Struct mozjs::jsapi::JS::ReadableStreamUnderlyingSource
source · #[repr(C)]pub struct ReadableStreamUnderlyingSource {
pub vtable_: *const ReadableStreamUnderlyingSource__bindgen_vtable,
}
Expand description
Abstract base class for external underlying sources.
The term “underlying source” is defined in the Streams spec: https://streams.spec.whatwg.org/#underlying-source
A ReadableStreamUnderlyingSource
is an underlying source that is
implemented in C++ rather than JS. It can be passed to
JS::NewReadableExternalSourceStreamObject
to create a custom,
embedding-defined ReadableStream.
There are several API difference between this class and the standard API for underlying sources implemented in JS:
-
JS underlying sources can be either byte sources or non-byte sources. External underlying source are always byte sources.
-
The C++ API does not bother with controller objects. Instead of using controller methods, the underlying source directly calls API functions like JS::ReadableStream{UpdateDataAvailableFromSource,Close,Error}.
-
External readable streams are optimized to allow the embedding to interact with them with a minimum of overhead: chunks aren’t enqueued as individual typed arrays; instead, the embedding only updates the amount of data available using JS::ReadableStreamUpdateDataAvailableFromSource. When JS requests data from a reader, writeIntoReadRequestBuffer is invoked, asking the embedding to write data directly into the buffer we’re about to hand to JS.
-
The C++ API provides extra callbacks onClosed() and onErrored().
-
This class has a
finalize()
method, because C++ cares about lifetimes.
Additionally, ReadableStreamGetExternalUnderlyingSource can be used to get the pointer to the underlying source. This locks the stream until it is released again using JS::ReadableStreamReleaseExternalUnderlyingSource.

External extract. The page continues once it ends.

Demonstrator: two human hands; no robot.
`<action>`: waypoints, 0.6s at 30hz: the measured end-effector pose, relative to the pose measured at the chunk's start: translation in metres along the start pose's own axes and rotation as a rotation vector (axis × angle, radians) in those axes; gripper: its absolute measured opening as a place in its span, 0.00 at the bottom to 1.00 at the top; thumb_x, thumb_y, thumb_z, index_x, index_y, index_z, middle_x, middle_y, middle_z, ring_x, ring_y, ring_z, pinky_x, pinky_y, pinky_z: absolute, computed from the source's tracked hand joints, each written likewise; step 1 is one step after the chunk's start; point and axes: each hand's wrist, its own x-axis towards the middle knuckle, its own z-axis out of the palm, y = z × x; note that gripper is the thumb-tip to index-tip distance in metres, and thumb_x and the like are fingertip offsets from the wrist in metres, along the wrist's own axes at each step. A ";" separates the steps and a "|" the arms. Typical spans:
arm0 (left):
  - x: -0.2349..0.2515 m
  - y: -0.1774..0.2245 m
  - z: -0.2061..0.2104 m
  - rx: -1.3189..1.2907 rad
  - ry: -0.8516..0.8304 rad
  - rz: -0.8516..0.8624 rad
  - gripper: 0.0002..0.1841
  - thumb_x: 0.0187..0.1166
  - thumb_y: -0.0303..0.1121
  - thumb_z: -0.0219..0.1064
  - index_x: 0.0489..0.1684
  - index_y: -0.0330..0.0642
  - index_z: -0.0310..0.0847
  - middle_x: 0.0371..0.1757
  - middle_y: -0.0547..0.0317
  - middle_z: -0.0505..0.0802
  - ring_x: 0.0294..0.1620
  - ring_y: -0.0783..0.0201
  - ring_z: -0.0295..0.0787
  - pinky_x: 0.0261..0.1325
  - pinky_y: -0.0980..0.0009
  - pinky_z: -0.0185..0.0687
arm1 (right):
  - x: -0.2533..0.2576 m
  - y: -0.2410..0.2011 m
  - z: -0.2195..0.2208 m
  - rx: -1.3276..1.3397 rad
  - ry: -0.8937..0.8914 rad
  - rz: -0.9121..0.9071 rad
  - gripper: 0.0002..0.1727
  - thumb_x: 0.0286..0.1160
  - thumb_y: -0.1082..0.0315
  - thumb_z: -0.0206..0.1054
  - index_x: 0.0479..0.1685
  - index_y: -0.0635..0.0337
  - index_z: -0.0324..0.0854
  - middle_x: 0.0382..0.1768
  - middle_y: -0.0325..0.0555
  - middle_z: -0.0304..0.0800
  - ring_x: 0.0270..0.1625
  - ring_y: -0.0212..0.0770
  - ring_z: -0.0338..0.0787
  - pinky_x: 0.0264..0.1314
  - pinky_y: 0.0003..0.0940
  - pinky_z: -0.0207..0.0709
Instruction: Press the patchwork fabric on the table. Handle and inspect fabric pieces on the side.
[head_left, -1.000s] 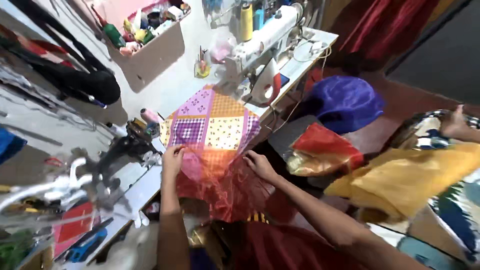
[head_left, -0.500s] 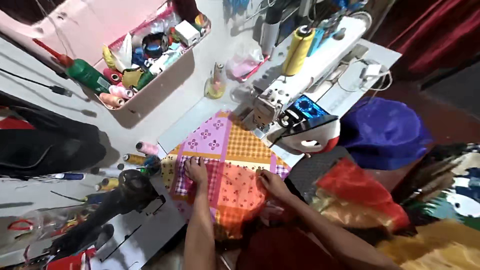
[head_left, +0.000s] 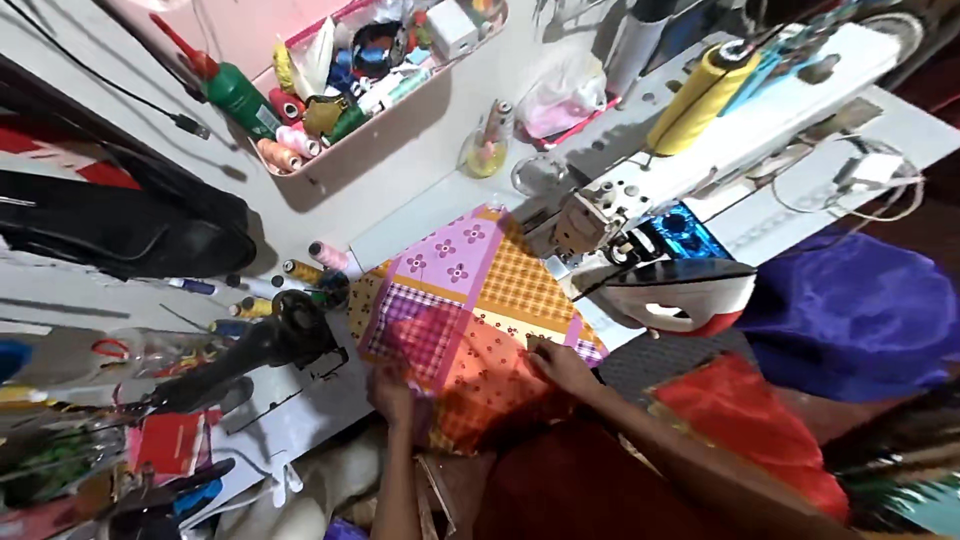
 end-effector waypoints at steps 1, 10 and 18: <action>-0.004 -0.001 -0.008 -0.031 0.027 -0.014 0.18 0.87 0.34 0.59 0.63 0.28 0.84 0.66 0.30 0.86 0.71 0.35 0.82 0.74 0.40 0.74 | 0.004 -0.007 -0.003 -0.034 -0.011 0.007 0.20 0.90 0.59 0.58 0.65 0.65 0.82 0.53 0.65 0.91 0.58 0.64 0.91 0.64 0.65 0.79; 0.087 0.120 0.030 0.064 -0.146 0.103 0.19 0.82 0.45 0.68 0.52 0.35 0.91 0.67 0.36 0.87 0.75 0.40 0.79 0.77 0.41 0.70 | 0.053 -0.064 0.010 0.009 -0.017 -0.012 0.31 0.87 0.44 0.61 0.67 0.65 0.82 0.56 0.62 0.91 0.61 0.61 0.91 0.67 0.65 0.78; 0.104 0.133 0.057 0.073 -0.142 0.066 0.12 0.83 0.36 0.64 0.50 0.41 0.93 0.67 0.44 0.89 0.77 0.45 0.77 0.78 0.38 0.64 | 0.077 -0.106 0.025 -0.105 -0.098 0.078 0.32 0.85 0.50 0.64 0.85 0.54 0.70 0.67 0.61 0.88 0.70 0.64 0.86 0.73 0.67 0.72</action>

Embeddings can use this to optimize away the JS ReadableStream
overhead
when an embedding-defined C++ stream is passed to an embedding-defined C++
consumer. For example, consider a ServiceWorker piping a fetch
Response
body to a TextDecoder. Instead of copying chunks of data into JS typed array
buffers and creating a Promise per chunk, only to immediately resolve the
Promises and read the data out again, the embedding can directly feed the
incoming data to the TextDecoder.
Compartment safety: All methods (except finalize
) receive cx
and
stream
arguments. SpiderMonkey enters the realm of the stream object
before invoking these methods, so stream
is never a wrapper. Other
arguments may be wrappers.
Fields§
§vtable_: *const ReadableStreamUnderlyingSource__bindgen_vtable
Trait Implementations§
source§impl PartialEq<ReadableStreamUnderlyingSource> for ReadableStreamUnderlyingSource
impl PartialEq<ReadableStreamUnderlyingSource> for ReadableStreamUnderlyingSource
source§fn eq(&self, other: &ReadableStreamUnderlyingSource) -> bool
fn eq(&self, other: &ReadableStreamUnderlyingSource) -> bool
self
and other
values to be equal, and is used
by ==
.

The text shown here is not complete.